A deepening scandal in Sweden has revealed a pattern of sexual assaults — including rape — carried out against elderly women, some aged over 80, by migrant care workers who in several cases deliberately sought employment in the sector to gain access to vulnerable victims, with authorities and care providers accused of covering up crimes rather than reporting them.
The cases, spread across multiple Swedish cities and municipalities, bear disturbing similarities to the grooming gang scandal in Britain — a comparison drawn explicitly by Spiked, which published a detailed investigation into the pattern in April 2025. As in the UK, those in positions of institutional authority are accused of downplaying or suppressing allegations, with political sensitivity over the backgrounds of perpetrators appearing to play a role in the slow response.
Among the most serious individual cases is that of Baasim Yusuf, a Somali-origin care worker in his mid-twenties operating in Uppsala, who was sentenced to eight years in prison for raping and sexually assaulting at least four elderly women aged between 77 and 88 in their own homes. He filmed parts of the assaults. He was allowed to continue working after initial complaints were raised, creating multiple victims before being removed. The institutional breakdown in Uppsala was so severe that the entire elderly care committee resigned when the full scale of failures emerged. In October 2025, a 100-year-old woman was raped in her home in the Stockholm region by an Iraqi home-care worker in his late thirties during a routine care visit.
In Umeå, a 33-year-old Iraqi man, who had been in Sweden since 2015 on a series of temporary residence permits, was arrested and charged with raping and sexually assaulting three elderly women. He had not been dismissed despite complaints of sexual harassment made against him by staff and had been unable to speak Swedish throughout his employment.
In Örebro, a 22-year-old Syrian man, Al Khleef Almasalmeh, who had arrived as an asylum seeker in 2015 and obtained Swedish citizenship in 2018, was charged with the systematic abuse of at least 13 elderly patients — some in their 90s, one aged 99 — filming himself humiliating and tormenting them while shouting religious taunts.

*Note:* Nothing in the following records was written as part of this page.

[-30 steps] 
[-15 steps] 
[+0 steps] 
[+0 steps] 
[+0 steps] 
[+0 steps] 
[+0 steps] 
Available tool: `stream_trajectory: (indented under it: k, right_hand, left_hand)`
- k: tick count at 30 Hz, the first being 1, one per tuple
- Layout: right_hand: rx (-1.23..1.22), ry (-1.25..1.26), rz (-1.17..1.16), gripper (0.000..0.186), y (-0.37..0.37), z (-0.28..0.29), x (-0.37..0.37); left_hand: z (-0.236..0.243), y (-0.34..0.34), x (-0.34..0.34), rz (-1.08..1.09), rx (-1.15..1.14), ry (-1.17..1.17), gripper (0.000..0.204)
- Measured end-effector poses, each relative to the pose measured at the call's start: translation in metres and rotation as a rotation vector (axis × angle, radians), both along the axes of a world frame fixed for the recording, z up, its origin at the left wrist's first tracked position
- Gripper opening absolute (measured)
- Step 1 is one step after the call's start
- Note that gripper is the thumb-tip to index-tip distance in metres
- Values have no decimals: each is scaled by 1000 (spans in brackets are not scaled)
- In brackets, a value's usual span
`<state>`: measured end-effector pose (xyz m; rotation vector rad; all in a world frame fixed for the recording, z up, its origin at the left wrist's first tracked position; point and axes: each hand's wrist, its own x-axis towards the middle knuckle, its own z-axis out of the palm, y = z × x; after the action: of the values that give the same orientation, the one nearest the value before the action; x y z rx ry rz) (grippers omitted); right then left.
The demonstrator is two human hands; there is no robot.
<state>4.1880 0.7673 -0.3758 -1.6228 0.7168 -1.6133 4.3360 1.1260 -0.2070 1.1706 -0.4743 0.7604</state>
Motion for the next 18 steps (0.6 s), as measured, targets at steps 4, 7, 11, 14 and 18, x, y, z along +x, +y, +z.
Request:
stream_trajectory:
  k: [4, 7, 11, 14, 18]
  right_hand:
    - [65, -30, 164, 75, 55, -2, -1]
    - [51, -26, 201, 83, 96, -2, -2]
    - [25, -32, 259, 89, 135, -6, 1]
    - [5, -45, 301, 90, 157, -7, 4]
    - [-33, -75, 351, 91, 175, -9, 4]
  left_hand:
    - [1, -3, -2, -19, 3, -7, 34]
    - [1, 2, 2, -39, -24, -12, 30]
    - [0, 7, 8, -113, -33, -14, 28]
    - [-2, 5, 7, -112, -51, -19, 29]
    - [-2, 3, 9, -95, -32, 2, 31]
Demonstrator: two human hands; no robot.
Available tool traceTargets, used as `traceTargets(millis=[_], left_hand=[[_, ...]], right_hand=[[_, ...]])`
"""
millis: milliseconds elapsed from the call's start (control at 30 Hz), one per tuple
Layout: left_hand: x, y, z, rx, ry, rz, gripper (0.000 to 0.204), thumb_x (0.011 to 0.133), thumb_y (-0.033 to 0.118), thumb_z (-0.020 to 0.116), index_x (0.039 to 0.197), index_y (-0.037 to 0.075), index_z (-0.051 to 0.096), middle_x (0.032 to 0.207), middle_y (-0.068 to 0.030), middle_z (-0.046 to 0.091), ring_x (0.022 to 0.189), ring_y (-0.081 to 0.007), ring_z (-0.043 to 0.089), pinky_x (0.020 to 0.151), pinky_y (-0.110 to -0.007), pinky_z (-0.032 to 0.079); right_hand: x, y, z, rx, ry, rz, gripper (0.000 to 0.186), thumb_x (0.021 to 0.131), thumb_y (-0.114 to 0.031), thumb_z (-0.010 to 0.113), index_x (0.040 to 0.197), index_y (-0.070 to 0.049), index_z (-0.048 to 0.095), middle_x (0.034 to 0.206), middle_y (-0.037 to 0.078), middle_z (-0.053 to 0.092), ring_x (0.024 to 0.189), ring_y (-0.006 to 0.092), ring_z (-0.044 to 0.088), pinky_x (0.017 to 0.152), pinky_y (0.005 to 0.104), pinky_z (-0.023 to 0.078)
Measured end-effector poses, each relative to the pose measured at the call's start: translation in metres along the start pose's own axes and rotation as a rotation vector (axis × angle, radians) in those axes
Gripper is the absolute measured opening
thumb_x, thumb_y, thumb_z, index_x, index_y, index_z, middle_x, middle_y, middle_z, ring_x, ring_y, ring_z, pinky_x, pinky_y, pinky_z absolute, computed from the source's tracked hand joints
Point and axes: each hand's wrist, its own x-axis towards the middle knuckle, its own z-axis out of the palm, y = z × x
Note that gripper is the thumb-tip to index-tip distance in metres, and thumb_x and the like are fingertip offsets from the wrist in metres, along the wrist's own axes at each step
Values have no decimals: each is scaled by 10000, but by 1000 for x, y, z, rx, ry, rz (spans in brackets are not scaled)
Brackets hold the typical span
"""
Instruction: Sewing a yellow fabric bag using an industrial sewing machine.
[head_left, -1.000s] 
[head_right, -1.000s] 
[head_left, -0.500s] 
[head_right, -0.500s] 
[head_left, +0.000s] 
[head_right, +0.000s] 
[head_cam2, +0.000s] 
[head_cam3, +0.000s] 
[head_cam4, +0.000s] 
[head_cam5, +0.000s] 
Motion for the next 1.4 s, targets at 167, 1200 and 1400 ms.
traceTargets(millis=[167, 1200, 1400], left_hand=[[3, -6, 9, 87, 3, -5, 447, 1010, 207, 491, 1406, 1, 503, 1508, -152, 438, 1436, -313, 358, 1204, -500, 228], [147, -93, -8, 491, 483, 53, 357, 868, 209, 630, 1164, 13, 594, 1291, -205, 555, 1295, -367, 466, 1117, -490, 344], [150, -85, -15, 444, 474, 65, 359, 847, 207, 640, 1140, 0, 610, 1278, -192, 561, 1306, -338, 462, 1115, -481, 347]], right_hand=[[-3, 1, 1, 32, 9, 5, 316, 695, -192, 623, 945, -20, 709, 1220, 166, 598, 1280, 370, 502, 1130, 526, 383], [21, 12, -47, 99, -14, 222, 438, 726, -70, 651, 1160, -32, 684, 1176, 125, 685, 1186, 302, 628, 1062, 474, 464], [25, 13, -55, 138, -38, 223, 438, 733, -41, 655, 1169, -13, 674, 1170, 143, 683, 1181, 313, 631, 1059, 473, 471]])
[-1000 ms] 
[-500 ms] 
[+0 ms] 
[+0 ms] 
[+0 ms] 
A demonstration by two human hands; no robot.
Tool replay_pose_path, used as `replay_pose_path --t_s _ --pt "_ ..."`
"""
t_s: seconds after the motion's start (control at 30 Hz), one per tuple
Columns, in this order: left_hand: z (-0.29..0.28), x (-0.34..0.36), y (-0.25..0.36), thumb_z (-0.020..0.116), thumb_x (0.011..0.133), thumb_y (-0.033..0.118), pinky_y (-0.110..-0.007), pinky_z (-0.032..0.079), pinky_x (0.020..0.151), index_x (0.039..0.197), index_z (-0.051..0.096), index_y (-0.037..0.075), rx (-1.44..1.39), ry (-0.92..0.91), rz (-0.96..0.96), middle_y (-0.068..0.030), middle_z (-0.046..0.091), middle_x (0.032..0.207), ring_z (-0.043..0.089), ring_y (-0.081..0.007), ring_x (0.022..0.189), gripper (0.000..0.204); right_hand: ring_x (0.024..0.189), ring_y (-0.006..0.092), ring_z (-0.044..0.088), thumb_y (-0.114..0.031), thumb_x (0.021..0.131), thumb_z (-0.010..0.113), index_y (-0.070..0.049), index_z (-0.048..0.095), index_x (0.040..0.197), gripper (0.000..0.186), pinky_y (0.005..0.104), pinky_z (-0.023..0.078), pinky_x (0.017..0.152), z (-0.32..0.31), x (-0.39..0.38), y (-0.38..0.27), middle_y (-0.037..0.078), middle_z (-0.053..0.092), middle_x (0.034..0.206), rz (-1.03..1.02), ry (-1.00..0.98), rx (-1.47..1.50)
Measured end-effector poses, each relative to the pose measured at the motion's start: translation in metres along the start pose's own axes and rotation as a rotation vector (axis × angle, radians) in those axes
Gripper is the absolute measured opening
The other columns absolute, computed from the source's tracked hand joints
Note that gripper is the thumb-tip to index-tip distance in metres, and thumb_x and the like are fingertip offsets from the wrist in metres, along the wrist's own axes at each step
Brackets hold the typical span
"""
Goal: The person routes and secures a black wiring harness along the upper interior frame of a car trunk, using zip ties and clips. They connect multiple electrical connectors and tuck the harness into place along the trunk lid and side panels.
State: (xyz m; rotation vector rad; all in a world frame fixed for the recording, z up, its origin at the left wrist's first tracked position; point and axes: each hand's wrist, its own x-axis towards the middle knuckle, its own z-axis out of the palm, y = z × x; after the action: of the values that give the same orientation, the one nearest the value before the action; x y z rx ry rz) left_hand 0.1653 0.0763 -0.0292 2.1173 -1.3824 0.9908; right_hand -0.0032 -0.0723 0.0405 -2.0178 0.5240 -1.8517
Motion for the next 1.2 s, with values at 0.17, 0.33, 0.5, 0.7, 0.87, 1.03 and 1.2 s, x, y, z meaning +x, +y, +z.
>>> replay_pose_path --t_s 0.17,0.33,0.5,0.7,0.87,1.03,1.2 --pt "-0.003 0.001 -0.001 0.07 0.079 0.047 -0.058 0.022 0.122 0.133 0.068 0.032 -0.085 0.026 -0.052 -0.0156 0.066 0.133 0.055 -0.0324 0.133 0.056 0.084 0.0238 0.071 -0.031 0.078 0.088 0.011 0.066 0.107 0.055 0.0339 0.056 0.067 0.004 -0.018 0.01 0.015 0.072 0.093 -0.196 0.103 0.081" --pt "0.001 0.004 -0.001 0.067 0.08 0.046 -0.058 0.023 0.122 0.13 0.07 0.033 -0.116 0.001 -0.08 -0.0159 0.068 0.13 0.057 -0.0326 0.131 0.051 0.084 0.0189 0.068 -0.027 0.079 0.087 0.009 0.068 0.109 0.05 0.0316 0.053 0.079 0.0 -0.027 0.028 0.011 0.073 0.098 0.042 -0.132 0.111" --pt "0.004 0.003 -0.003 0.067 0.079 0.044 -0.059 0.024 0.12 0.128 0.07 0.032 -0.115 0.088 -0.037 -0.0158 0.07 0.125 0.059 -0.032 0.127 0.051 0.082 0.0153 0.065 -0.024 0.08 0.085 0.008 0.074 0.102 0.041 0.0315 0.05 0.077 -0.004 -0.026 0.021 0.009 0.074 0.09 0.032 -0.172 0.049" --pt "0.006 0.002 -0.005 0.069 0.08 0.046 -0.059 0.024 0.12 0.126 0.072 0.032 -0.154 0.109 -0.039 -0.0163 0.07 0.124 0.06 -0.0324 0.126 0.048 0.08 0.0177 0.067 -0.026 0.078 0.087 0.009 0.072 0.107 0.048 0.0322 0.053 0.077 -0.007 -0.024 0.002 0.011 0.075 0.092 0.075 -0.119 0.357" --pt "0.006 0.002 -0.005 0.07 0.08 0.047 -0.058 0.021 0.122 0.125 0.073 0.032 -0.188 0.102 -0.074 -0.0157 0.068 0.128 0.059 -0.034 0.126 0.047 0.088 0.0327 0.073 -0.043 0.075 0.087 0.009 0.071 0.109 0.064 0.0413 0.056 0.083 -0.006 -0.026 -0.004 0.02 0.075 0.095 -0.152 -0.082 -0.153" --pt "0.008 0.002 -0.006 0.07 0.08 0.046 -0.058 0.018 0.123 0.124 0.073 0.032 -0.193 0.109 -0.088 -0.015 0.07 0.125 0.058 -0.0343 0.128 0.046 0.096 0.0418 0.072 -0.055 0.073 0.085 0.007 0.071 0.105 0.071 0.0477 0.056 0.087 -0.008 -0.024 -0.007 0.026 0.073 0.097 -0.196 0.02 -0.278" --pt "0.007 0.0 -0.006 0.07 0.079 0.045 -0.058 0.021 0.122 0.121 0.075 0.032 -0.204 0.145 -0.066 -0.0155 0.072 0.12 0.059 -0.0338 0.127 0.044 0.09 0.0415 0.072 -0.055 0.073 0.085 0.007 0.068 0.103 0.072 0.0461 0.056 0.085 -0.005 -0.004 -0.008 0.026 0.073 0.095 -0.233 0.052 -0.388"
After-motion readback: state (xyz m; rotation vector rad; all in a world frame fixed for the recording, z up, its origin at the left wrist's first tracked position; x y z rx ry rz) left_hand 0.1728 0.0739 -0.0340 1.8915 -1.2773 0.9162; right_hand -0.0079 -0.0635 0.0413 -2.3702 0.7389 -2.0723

Despite a prior criminal record for violent gang-related offences including a pistol-point assault on Swedish youths, he was hired by the municipality in March 2025. After a police investigation began, he was suspended for only one month before being allowed to return to work with elderly patients until his arrest in January 2026. Two of his victims have since died.
A Bulletin.nu investigation found that of 17 examined cases of staff-perpetrated abuse in elder care, ten — or 59 per cent — involved perpetrators with foreign backgrounds, a significant overrepresentation compared to their approximately 29 per cent share of the care assistant workforce. An official investigation into rapes of the elderly found that most non-marital rapes since 2021 were committed by home care or municipal nursing home staff, with most perpetrators being migrants. In several cases, municipalities were directly complicit in covering up incidents or attempting to silence victims. Caregivers reported for rape were in some cases reassigned rather than dismissed, and allowed to continue working with other patients.
Until the scandal broke, many if not all Swedish municipalities did not carry out any criminal record checks on prospective care workers — a failure that allowed individuals with prior allegations or convictions to enter the sector and gain unsupervised access to some of the country’s most vulnerable people.
Expert Johanna Läth has warned that the number of unreported cases is likely significantly higher than official figures suggest, given the extreme vulnerability of victims — many of whom have dementia, frailty or cognitive impairment that prevents them from recalling or reporting what has happened to them. Sweden’s elder care sector has come to rely heavily on migrant labour since the mass migration waves of 2015 and after, with workers arriving from Afghanistan, Somalia, Eritrea, Syria and Iraq taking up positions across the publicly funded system.
Pensioners’ organisations including PRO have demanded urgent national action. Reforms now under discussion include mandatory criminal record checks, stricter vetting, the option for patients to request same-gender intimate care, and tighter hiring standards across municipal contracts.